DATASET EXCERPT START

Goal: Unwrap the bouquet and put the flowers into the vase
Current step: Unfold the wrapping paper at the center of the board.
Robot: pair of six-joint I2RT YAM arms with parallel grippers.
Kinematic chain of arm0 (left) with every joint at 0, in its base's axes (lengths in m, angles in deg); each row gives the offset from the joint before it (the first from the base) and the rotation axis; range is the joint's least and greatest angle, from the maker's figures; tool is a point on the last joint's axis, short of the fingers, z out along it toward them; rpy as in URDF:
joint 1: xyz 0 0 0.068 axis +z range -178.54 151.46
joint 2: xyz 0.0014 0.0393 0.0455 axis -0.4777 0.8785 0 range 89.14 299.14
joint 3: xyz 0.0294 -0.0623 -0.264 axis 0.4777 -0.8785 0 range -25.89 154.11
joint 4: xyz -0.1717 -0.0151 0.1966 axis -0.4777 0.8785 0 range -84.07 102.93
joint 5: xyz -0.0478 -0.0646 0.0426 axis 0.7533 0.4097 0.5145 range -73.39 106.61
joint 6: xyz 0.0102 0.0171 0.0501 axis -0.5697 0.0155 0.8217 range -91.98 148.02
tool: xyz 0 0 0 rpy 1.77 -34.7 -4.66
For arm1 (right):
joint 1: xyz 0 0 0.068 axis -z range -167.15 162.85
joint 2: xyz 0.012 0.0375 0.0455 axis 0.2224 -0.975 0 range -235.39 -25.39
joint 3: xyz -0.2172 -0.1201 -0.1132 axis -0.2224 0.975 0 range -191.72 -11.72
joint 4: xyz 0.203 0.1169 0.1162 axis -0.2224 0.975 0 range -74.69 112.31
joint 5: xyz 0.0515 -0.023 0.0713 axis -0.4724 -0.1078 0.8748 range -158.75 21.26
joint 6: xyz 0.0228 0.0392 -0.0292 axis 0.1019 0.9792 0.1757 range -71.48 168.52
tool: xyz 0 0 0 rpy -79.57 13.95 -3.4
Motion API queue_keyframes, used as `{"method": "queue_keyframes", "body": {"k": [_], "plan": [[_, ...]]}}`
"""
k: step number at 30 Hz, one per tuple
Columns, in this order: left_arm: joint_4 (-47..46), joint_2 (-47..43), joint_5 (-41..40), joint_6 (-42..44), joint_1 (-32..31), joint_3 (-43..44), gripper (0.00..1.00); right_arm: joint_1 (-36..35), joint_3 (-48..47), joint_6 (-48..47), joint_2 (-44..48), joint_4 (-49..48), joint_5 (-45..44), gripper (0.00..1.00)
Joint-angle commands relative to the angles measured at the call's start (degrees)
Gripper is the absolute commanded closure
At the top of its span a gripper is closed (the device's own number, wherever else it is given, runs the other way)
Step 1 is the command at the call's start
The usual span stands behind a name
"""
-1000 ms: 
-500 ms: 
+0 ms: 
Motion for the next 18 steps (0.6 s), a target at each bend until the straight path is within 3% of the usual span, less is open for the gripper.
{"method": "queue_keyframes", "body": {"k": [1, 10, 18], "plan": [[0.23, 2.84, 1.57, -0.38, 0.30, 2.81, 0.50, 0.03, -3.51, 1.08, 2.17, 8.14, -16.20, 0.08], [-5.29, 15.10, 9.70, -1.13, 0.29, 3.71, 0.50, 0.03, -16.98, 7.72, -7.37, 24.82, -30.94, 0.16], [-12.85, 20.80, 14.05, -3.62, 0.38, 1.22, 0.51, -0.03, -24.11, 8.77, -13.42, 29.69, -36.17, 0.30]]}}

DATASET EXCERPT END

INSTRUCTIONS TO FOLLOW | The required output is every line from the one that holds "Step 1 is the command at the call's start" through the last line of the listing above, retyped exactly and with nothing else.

WORKED SOLUTION |
Step 1 is the command at the call's start
The usual span stands behind a name
"""
-1000 ms: 
-500 ms: 
+0 ms: 
Motion for the next 18 steps (0.6 s), a target at each bend until the straight path is within 3% of the usual span, less is open for the gripper.
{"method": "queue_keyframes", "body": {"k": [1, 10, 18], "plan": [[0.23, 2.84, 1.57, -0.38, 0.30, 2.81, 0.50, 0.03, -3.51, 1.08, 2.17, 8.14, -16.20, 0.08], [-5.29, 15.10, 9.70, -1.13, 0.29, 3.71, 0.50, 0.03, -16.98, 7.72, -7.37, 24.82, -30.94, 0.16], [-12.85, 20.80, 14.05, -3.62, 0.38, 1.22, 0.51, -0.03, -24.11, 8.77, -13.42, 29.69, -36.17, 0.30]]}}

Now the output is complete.